Australia’s Melbourne Cup is, famously, “the race that stops a nation”. But, before it achieves that annual distinction – on Tuesday 01 November this year, at an hour which will depend on your time zone – it first starts a nation on an obsession with the numbers and statistics from which it is hoped that the winner will be unearthed.
In particular, much agonising and many column inches are devoted to figuring out the effect of the (barrier) draw on the chances of the various protagonists. The completion of that draw this weekend for this year’s race prompted one local news agency to state that “the most important statistic is that no horse has ever won from stall 18”.
European racing enthusiasts might raise an eyebrow about such a fixation with starting position in a race of nearly two miles in duration, but in a field of 24 the draw undoubtedly plays some part. Much more questionable, however, is the idea that individual stalls might be “favoured” or “jinxed”.
A horse’s stall position is a discrete entity – it can emerge from one stall and one stall only – but the effect of the draw should not be. If, say, middle-numbered stalls have an advantage then you should expect this to apply across a number of them and not just to one or two in isolation.
The fact that stalls 8, 10 and 11 are among the most successful in the long history of the Melbourne Cup (five, six and seven wins respectively), but that stalls 7 and 9 are among the least successful (two wins apiece), is down to little more than variation and the simplistic nature of the measure used. That is why it is better to look at groups of stalls collectively and to judge in a way which is less crude than the binary “did it win or not?”
In keeping with the methods used successfully in these previews over the years, I looked at the last 10 runnings of the great race and extracted impact values (wins and places compared to chance) and % of rivals beaten as they relate to the draw. This is what the figures said:

It can be seen that horses berthed in stalls 9 to 12 inclusive have won five of the last 10 Melbourne Cups, which is three times what might have been expected given their representation and the races’ field sizes. Such horses have made the first four about one and a half times as often as by chance and beaten 54% of their rivals (where 50% would be “par”).
In other words, the apparent advantage lessens as the means for measuring it becomes more sophisticated, but it is still there (just) when all is said and done.
At the same time, horses drawn in stalls 13 to 16 have won less often than might be expected but placed more often and beaten 57.1% of their rivals: those are fairly good numbers once you look beyond the crude measure of “win or lose”.
The same methods can be used to look at some other metrics, such as age, whether or not a horse was trained locally, and the weight that it carried.
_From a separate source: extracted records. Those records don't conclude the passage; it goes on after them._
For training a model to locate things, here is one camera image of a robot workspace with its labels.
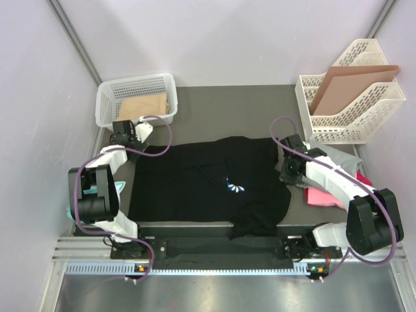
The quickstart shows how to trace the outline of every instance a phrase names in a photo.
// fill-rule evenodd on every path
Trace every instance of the black t-shirt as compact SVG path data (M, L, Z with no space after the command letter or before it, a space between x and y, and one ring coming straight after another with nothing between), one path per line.
M163 146L150 146L157 153ZM230 221L232 237L275 235L291 193L275 169L270 138L241 136L172 146L136 164L129 218L140 221Z

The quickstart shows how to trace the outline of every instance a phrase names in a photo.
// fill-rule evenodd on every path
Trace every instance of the t-shirt logo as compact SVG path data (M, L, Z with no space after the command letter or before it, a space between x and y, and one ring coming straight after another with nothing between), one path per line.
M231 184L231 183L228 181L228 177L227 177L227 187L228 187L228 189L229 189L230 191L232 191L232 192L236 192L236 193L238 193L238 192L244 192L244 191L245 191L244 187L240 187L239 185L234 185L234 184Z

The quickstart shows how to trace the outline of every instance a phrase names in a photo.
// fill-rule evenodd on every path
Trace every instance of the white file organizer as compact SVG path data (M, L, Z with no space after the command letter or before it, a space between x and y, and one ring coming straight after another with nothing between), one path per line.
M355 40L333 66L388 65L377 39ZM311 116L309 105L325 76L301 75L295 92L306 141L365 144L406 100L396 79L374 83L333 116Z

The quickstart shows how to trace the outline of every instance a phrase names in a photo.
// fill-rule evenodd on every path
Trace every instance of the gray cloth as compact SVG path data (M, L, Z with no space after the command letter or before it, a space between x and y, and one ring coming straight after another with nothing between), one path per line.
M331 148L328 145L319 144L318 142L309 142L309 145L311 146L311 150L313 148L319 148L322 151L324 151L328 157L337 165L340 166L343 170L345 170L346 173L350 174L351 176L355 177L357 174L357 171L359 169L360 164L363 162L360 158L350 155L347 153L344 153L343 151L339 151L338 149ZM308 177L303 177L302 182L297 186L302 188L307 187L315 187L317 189L322 189L320 185L316 184L314 181L312 181Z

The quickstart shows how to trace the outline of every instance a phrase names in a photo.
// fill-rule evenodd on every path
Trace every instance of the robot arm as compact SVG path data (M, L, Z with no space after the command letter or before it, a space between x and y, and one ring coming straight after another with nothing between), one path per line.
M281 170L282 181L296 184L306 176L321 189L334 195L346 207L348 213L346 222L319 225L307 233L304 239L309 249L329 246L351 247L357 253L366 255L391 244L391 232L384 215L368 192L359 186L357 180L340 169L323 151L317 148L308 149L299 135L289 136L281 142L334 168L326 168L285 150ZM350 179L341 176L335 169L342 171ZM393 222L396 239L401 241L404 234L395 195L388 189L379 191L369 186L365 187L383 203Z
M147 123L139 123L136 127L130 120L113 122L114 133L110 137L110 146L103 148L104 155L89 163L81 174L78 184L78 212L79 218L85 224L92 224L104 229L125 235L127 237L139 238L139 228L136 222L128 219L120 210L120 196L116 191L113 175L127 160L135 162L137 154L125 150L110 151L117 147L133 148L144 151L148 147L145 142L153 130ZM72 218L75 219L73 205L73 187L75 175L78 168L72 168L68 173L70 187L70 209ZM96 187L97 192L85 194L86 190ZM119 243L130 240L114 236Z
These are the findings:

Five-year-olds have been the best age group, winning twice as often as by chance, though they have been only just better than par by the superior measure of first-four impact value and % of rivals beaten.
Interestingly, being trained outside Australia and New Zealand has been a positive in the last decade, possibly due to lenient handicapping of such horses, as has been carrying a higher weight (though, ideally, not a very high weight).
As is customary with these things, no one horse ticks every box, even with only a small number of categories. There are positives and negatives, or at least neutrals, with each contender.
However, some runners emerge better than others. In particular, Big Orange scores well, being a foreign-trained five-year-old with a high weight (he has joint-top-weight), and his draw in stall 7 should be regarded as neither good nor bad.
The other foreign raiders Bondi Beach and Oceanographer come out of things well, for all that the former is just a four-year-old and drawn even nearer the inside and that the latter is near the bottom of the handicap.
And the big “home” hope Hartnell (who started his life in Britain and won at Royal Ascot in 2014) emerges with plenty of credit, too. He is a five-year-old, nearer the top of the weights and coming from one of those central stalls. What is not to like (besides his ex-pat status)?
It must be the height of hubris to attempt to forecast the first four home in a race which is like the Grand National, but without the fences. Nonetheless, the above “trends” point me towards the following:
1 Big Orange
2 Hartnell
3 Bondi Beach
4 Oceanographer
The classy and tactically versatile Big Orange’s odds (20/1 in one place at the time of writing) are biggest of that quartet and make him the betting recommendation.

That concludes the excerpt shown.